- **GOAL OF THE EXERCISE**
Report each line below that carries the word "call".

- **THE DATA**
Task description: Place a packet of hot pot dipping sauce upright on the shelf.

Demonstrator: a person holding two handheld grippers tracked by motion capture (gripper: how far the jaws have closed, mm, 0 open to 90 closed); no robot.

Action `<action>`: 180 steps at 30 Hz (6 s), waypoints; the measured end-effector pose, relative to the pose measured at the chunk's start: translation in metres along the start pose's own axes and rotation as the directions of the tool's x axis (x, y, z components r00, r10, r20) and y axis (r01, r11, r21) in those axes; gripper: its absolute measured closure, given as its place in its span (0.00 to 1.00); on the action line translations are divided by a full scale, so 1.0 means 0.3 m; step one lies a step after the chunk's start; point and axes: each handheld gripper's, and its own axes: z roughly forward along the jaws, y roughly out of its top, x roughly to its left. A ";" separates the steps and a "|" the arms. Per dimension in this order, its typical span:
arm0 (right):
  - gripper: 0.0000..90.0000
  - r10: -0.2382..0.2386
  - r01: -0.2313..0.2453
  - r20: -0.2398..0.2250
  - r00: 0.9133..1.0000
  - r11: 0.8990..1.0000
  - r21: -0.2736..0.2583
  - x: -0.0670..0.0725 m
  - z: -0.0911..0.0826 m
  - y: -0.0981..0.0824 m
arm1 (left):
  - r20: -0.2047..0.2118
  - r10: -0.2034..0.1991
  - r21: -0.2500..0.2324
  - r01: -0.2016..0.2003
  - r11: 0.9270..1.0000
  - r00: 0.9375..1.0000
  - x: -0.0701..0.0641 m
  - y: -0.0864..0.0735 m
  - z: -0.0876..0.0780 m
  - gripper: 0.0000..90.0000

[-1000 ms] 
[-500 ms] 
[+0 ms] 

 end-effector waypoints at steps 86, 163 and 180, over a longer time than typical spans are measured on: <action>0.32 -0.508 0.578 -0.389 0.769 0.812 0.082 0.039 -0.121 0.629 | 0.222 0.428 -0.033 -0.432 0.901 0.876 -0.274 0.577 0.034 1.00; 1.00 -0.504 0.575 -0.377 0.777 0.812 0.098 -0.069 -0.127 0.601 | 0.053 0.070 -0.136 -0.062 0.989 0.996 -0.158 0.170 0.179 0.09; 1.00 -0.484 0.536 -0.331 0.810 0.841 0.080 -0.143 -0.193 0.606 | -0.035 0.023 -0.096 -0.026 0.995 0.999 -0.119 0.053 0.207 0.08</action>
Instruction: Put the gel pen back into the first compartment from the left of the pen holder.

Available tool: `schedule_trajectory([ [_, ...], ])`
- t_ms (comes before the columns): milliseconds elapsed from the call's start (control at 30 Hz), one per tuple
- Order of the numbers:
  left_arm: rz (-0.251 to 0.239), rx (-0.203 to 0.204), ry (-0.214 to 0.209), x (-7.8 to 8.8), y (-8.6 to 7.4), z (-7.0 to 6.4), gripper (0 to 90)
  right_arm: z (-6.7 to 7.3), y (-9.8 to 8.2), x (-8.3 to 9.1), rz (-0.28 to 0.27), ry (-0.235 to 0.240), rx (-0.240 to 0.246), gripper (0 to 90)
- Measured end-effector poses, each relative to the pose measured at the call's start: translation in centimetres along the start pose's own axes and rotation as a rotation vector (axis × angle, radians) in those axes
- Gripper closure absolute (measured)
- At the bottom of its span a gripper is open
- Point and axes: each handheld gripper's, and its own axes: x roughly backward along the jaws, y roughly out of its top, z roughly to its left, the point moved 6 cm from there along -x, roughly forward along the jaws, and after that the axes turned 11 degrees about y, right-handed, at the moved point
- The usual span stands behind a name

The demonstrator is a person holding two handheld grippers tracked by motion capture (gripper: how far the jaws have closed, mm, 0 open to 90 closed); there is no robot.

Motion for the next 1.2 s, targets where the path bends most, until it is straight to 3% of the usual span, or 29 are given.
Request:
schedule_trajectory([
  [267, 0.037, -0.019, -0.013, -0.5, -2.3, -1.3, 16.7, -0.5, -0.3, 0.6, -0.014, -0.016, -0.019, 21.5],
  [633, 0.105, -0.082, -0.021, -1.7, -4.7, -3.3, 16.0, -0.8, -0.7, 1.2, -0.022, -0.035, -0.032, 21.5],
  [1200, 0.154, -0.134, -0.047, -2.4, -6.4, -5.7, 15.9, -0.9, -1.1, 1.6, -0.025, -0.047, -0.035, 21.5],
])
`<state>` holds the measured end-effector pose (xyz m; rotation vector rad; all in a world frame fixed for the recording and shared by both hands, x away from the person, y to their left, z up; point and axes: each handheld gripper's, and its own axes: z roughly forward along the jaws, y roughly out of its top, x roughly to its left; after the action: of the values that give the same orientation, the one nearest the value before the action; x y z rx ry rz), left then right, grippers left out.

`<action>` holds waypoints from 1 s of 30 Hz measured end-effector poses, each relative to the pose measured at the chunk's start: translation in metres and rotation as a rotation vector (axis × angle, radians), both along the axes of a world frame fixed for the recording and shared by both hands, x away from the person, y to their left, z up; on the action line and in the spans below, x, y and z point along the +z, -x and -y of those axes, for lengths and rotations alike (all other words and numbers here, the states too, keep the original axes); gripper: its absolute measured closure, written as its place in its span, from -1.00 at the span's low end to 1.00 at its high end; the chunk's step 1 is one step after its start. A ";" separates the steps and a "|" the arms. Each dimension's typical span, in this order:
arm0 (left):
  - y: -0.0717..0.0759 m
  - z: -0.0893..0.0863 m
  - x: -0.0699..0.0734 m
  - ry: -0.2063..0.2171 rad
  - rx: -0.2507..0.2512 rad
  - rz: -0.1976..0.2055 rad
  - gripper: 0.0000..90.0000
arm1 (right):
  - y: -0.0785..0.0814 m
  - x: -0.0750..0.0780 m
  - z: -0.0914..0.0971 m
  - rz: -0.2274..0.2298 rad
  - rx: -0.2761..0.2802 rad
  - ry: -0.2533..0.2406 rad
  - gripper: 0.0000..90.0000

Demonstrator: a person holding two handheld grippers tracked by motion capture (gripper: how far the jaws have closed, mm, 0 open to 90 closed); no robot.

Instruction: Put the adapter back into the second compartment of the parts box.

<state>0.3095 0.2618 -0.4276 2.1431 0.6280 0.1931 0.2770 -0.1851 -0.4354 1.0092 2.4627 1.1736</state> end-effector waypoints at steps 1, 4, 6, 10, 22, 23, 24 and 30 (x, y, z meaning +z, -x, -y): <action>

- **EXERCISE SOLUTION**
- t_ms (comes before the columns): milliseconds elapsed from the call's start (control at 30 Hz), one per tuple
- Measured end-effector poses, each relative to the pose measured at the call's start: translation in centimetres along the start pose's own axes and rotation as a rotation vector (axis × angle, radians) in those axes

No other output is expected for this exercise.